▸ **What to produce**
Every line with "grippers" in it should be copied from the data.

▸ **Data provided**
───

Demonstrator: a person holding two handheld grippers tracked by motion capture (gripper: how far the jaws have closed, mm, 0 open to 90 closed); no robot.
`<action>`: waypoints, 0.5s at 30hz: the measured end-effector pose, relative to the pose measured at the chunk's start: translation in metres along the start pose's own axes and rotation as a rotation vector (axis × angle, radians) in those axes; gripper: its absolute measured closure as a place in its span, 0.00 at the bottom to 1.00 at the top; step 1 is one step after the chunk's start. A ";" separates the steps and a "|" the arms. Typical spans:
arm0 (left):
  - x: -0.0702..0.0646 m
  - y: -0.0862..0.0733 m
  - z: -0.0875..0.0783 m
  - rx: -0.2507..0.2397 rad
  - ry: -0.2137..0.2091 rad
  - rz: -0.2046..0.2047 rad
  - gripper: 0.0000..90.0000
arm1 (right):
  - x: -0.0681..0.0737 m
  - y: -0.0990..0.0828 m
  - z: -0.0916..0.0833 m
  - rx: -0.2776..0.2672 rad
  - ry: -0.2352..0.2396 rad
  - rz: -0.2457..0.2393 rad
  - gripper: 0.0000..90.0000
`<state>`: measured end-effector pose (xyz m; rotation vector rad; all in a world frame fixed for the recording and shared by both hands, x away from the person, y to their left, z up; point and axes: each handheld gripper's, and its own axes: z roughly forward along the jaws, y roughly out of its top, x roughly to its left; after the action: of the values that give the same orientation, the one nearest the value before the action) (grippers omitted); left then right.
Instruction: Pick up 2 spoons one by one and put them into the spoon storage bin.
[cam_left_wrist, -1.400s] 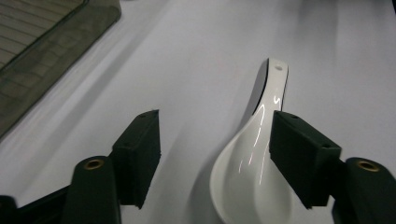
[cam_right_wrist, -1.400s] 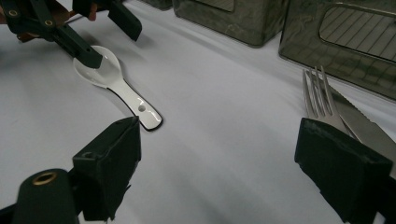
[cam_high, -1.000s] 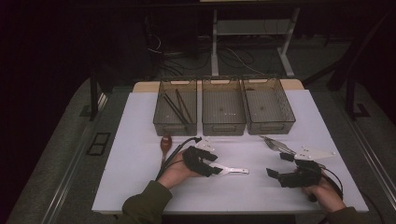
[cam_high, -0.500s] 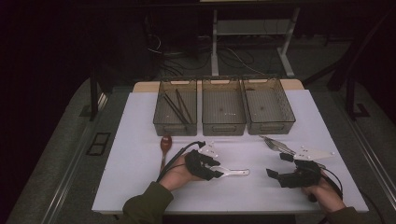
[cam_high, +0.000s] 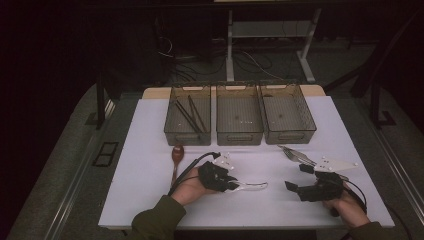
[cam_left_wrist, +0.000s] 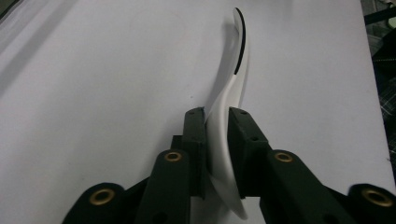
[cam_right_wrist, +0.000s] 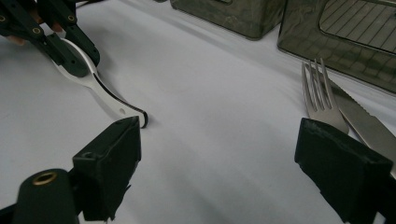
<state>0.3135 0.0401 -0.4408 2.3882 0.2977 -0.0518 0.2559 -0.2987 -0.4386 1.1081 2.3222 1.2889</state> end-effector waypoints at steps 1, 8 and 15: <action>-0.001 0.000 0.000 -0.002 0.001 -0.008 0.86 | 0.000 0.000 0.000 0.000 0.001 -0.001 0.16; -0.005 0.003 0.000 0.008 0.018 -0.026 0.88 | 0.000 0.000 0.000 0.000 0.002 -0.002 0.16; -0.009 0.006 -0.003 0.002 0.075 -0.018 0.88 | 0.000 0.000 -0.001 0.000 0.002 -0.002 0.16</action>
<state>0.3057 0.0360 -0.4335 2.3927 0.3546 0.0288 0.2556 -0.2991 -0.4378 1.1054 2.3242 1.2892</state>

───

▸ **Finished task**
Demonstrator: a person holding two handheld grippers tracked by motion capture (gripper: how far the jaws have closed, mm, 0 open to 90 closed); no robot.
`<state>`: measured end-effector pose (xyz m; rotation vector rad; all in a world frame fixed for the recording and shared by both hands, x away from the person, y to their left, z up; point and axes: each handheld gripper's, and its own axes: z roughly forward along the jaws, y roughly out of its top, x roughly to its left; after the action: of the values that give the same orientation, the one nearest the value before the action) (grippers omitted); left then right.

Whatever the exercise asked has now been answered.